#### What is required:
From the records below, work out how many lines carry the string "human". Leave out everything but the number.

#### Recorded information:
= = =
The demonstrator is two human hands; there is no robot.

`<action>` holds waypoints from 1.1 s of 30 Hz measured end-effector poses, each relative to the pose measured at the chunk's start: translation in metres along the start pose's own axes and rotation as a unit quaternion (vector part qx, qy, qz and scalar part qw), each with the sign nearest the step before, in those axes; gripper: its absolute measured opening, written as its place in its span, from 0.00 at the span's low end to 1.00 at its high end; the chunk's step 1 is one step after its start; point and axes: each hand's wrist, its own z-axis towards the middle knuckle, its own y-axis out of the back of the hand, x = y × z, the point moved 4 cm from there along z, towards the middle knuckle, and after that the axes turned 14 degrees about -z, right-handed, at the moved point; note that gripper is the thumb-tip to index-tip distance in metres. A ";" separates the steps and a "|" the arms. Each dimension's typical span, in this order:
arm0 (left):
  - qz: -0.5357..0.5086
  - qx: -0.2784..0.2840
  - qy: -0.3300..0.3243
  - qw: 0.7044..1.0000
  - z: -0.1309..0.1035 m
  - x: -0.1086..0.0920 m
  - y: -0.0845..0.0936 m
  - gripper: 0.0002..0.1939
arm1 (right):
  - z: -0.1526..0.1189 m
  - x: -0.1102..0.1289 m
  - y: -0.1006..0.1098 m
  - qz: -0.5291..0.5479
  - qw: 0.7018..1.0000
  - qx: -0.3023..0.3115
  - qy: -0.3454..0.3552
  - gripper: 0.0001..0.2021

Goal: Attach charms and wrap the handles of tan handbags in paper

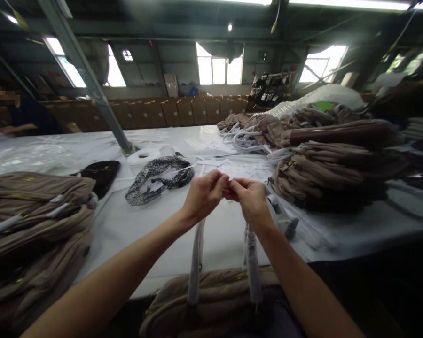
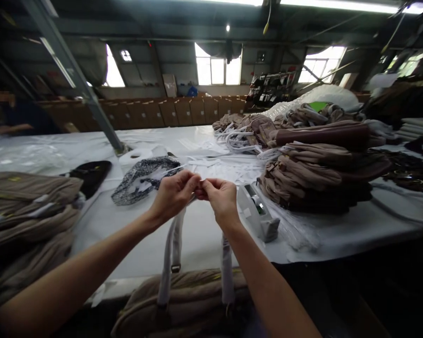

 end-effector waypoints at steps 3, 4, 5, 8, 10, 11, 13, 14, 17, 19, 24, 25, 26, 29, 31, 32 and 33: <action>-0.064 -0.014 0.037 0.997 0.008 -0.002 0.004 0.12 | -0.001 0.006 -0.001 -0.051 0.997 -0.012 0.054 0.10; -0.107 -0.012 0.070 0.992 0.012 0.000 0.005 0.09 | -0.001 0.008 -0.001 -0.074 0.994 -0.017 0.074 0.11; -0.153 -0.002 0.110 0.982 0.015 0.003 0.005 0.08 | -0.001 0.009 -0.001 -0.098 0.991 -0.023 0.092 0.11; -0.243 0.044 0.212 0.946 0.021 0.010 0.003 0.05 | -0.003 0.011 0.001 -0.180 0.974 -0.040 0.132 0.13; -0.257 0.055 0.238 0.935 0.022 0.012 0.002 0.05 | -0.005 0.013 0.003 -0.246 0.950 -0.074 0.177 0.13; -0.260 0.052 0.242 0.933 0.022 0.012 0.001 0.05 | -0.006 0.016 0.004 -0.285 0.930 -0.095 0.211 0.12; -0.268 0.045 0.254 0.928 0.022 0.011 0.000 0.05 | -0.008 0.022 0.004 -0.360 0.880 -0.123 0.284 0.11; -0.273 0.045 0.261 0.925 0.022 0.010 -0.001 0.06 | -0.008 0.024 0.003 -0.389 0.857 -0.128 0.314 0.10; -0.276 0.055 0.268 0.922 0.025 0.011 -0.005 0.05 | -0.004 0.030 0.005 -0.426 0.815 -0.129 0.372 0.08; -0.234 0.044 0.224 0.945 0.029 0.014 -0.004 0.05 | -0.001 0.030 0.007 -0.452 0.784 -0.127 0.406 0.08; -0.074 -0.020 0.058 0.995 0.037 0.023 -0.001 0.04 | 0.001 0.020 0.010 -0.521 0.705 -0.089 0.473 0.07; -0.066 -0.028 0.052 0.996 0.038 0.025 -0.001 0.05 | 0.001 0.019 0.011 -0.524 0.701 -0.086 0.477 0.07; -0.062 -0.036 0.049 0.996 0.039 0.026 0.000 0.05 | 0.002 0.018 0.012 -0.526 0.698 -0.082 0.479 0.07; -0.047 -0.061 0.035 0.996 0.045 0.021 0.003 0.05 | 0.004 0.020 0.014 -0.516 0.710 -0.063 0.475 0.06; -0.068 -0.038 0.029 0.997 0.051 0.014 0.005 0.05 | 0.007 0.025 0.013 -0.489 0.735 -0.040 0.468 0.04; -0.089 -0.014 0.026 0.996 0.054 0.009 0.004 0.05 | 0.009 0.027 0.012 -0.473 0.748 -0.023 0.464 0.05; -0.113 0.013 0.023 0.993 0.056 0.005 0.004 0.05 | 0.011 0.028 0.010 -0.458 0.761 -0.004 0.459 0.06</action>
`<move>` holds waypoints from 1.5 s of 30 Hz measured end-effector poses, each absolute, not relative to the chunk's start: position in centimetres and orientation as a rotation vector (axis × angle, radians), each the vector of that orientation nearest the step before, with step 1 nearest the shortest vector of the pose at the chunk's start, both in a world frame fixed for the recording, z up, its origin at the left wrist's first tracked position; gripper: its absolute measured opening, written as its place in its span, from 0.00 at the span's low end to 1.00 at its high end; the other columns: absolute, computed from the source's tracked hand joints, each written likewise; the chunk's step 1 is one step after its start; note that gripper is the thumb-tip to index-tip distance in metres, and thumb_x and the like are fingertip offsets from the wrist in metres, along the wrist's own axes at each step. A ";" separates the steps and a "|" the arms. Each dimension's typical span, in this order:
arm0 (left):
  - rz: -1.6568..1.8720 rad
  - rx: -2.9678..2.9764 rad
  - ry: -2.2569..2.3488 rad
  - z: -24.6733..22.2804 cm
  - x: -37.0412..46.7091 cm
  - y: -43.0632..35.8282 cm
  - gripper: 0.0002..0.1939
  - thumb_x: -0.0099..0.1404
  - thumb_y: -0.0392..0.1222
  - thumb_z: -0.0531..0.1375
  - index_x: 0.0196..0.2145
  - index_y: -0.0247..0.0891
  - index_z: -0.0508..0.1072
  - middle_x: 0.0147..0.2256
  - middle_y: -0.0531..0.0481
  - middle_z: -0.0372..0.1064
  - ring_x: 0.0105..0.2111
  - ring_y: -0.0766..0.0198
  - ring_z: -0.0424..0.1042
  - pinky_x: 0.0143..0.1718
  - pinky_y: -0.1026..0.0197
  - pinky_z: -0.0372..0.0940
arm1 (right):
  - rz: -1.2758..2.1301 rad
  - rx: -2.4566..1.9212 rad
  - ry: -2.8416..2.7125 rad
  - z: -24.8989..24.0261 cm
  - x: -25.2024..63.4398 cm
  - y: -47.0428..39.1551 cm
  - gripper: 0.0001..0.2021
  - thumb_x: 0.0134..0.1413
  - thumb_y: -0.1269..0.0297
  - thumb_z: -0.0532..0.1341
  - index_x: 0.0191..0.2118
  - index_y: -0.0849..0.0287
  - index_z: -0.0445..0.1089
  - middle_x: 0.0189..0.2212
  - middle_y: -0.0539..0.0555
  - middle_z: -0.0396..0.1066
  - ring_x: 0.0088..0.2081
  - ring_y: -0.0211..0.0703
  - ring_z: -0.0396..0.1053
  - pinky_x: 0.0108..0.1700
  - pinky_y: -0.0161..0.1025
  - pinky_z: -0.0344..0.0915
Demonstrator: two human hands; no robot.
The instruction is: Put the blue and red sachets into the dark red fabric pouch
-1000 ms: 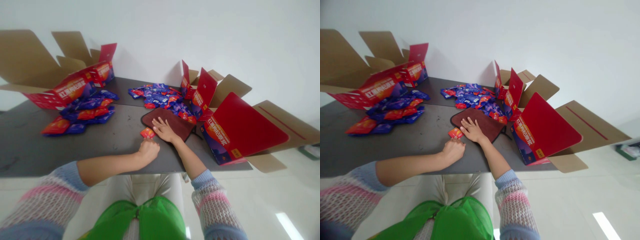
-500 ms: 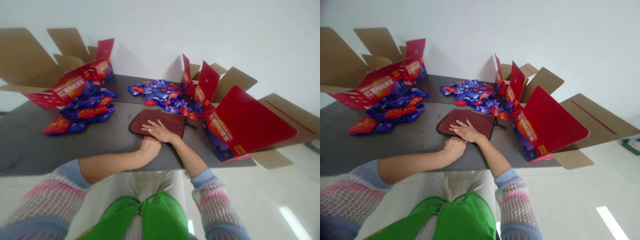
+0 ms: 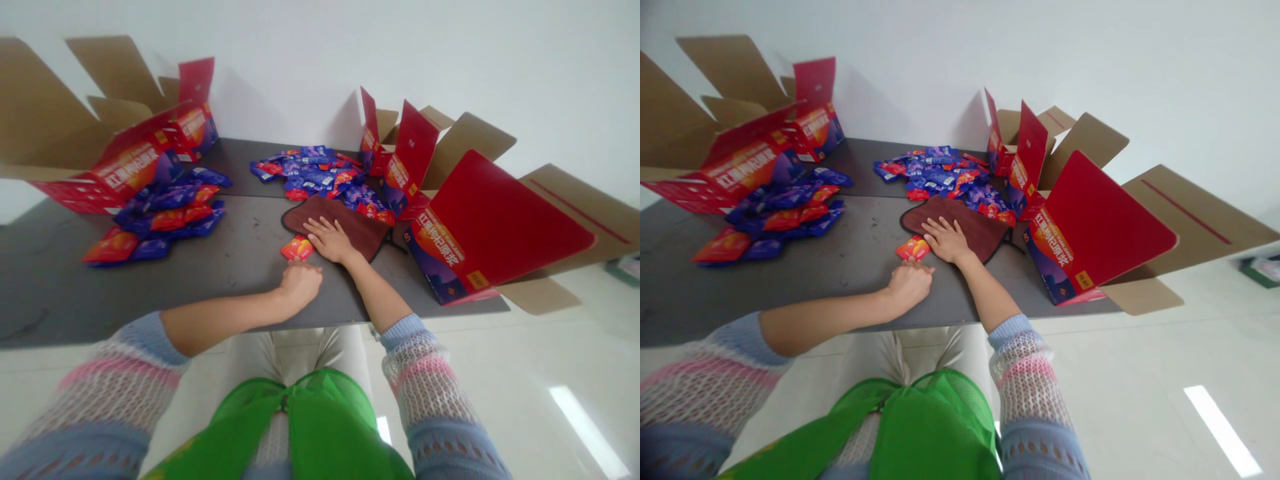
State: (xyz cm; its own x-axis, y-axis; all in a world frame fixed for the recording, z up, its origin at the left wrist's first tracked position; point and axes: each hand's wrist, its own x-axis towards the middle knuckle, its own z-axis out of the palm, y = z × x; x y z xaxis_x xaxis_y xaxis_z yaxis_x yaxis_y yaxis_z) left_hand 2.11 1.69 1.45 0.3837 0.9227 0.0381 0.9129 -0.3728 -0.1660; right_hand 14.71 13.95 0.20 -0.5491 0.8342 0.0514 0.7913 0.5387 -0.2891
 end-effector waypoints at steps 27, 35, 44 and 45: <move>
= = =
#### Task result:
2